SHANGHAI – «Questa candidatura è arrivata dopo un anno e mezzo difficilissimo, nel quale abbiamo continuato a portare avanti il lavoro perché in questo tipo di contesti la continuità è fondamentale. Staccare la spina è molto rischioso da tutti i punti di vista perché si toglie un sostegno fortissimo a queste persone. Abbiamo continuato ma senza la possibilità di arrivare sul palcoscenico e di incontrare le persone. La candidatura è stata un’apertura, un respiro molto liberatorio. Siamo orgogliosissimi ovviamente di essere gli unici italiani in concorso e anche un po’ sorpresi, questo lo dico io, di questo risultato, perché comunque è un lavoro che non ha dalla sua alcune cose. L’ingresso in carcere, la reclusione e tutti questi tipi di contenuti non ci sono, è tutto sul fuori quindi è più complicato da veicolare come progetto. Questa cosa ci ha rinsaldato moltissimo e ci ha motivato anche in vista del prossimo allestimento che stiamo preparando per l’autunno. Ne siamo felicissimi e ci ha dato una grande spinta.»

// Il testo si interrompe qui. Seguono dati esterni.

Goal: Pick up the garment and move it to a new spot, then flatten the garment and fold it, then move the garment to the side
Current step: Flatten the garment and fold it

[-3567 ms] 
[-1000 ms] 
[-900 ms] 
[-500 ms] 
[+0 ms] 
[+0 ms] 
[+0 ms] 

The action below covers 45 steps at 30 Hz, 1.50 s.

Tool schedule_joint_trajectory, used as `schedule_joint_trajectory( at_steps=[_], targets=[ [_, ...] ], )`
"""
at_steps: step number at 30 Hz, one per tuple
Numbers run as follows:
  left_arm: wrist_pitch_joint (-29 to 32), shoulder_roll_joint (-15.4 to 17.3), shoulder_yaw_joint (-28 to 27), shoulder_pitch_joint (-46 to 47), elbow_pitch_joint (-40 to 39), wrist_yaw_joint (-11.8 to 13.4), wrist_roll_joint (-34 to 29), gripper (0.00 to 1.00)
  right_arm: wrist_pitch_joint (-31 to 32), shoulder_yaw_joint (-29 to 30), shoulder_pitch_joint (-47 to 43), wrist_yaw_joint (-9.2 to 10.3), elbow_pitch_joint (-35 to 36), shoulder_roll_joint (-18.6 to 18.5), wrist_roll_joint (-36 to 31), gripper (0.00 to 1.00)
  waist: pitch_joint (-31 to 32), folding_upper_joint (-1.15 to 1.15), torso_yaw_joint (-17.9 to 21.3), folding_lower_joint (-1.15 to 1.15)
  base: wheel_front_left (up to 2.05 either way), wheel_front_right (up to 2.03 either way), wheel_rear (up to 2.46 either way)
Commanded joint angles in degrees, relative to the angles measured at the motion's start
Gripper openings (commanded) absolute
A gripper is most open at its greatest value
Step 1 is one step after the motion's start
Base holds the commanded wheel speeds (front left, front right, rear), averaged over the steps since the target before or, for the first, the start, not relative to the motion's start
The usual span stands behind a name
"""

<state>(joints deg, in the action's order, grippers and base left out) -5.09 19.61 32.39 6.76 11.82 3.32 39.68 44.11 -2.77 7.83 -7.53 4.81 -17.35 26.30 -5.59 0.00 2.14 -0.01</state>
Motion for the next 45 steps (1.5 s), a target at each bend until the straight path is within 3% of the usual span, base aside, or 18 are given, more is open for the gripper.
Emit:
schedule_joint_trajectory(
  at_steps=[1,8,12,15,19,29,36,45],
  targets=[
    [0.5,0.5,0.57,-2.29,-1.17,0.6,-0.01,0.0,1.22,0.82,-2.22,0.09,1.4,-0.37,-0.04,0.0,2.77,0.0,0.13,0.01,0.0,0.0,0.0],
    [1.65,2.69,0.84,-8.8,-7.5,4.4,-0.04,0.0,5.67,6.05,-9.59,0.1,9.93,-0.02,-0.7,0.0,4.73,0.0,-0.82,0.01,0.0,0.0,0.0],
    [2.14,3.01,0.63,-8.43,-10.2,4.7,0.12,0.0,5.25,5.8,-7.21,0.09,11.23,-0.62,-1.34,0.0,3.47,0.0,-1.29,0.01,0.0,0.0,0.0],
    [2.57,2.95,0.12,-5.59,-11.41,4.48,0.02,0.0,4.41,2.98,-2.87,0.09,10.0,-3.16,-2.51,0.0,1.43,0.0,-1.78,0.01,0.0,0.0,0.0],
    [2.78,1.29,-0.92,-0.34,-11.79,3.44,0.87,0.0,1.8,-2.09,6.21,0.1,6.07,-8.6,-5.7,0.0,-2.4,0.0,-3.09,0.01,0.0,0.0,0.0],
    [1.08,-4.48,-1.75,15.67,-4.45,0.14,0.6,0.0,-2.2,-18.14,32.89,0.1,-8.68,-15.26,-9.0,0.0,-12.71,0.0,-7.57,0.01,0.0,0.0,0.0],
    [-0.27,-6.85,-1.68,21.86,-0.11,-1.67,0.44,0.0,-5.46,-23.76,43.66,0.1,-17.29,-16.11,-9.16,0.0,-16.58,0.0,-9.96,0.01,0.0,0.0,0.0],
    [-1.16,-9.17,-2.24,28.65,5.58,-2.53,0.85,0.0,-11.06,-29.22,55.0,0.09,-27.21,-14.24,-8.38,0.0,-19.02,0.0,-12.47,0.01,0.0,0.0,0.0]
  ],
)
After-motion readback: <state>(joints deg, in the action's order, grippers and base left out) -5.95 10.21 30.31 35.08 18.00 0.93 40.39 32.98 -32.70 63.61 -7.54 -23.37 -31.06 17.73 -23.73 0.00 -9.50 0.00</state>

Marcello Fonte in Fort Apache
Marcello Fonte in Fort Apache

IL FUTURO – «Beh, devo essere ottimista per forza. Io ho continuato a costruire così come Fort Apache anche se ci stiamo naturalmente adattando a nuove modalità di lavoro. Per dire, anche questo prossimo allestimento, seppur in modo involontario, ha assorbito il problema del distanziamento sociale e dunque questa questione è diventata indirettamente parte della drammaturgia. Anche se noi non racconteremo affatto uno spettacolo che riguarda nei contenuti la pandemia, è la relazione che è stata compromessa e che è cambiata. E in qualche modo questa cosa è entrata dentro lo spettacolo, allo stesso modo del punto di vista progettuale. Ci siamo rivolti a un teatro che pur rispettando le norme può accogliere duecento persone, quindi dandoci comunque la possibilità di arrivare al grande pubblico. Si tratta di riprogettare il lavoro su nuovi presupposti. Noi però siamo abituati a un’attività di trincea, di resistenza e di resilienza. Ci sono state tante difficoltà, una tra queste anche la pandemia, ma ci piace affrontarla con spirito combattivo.»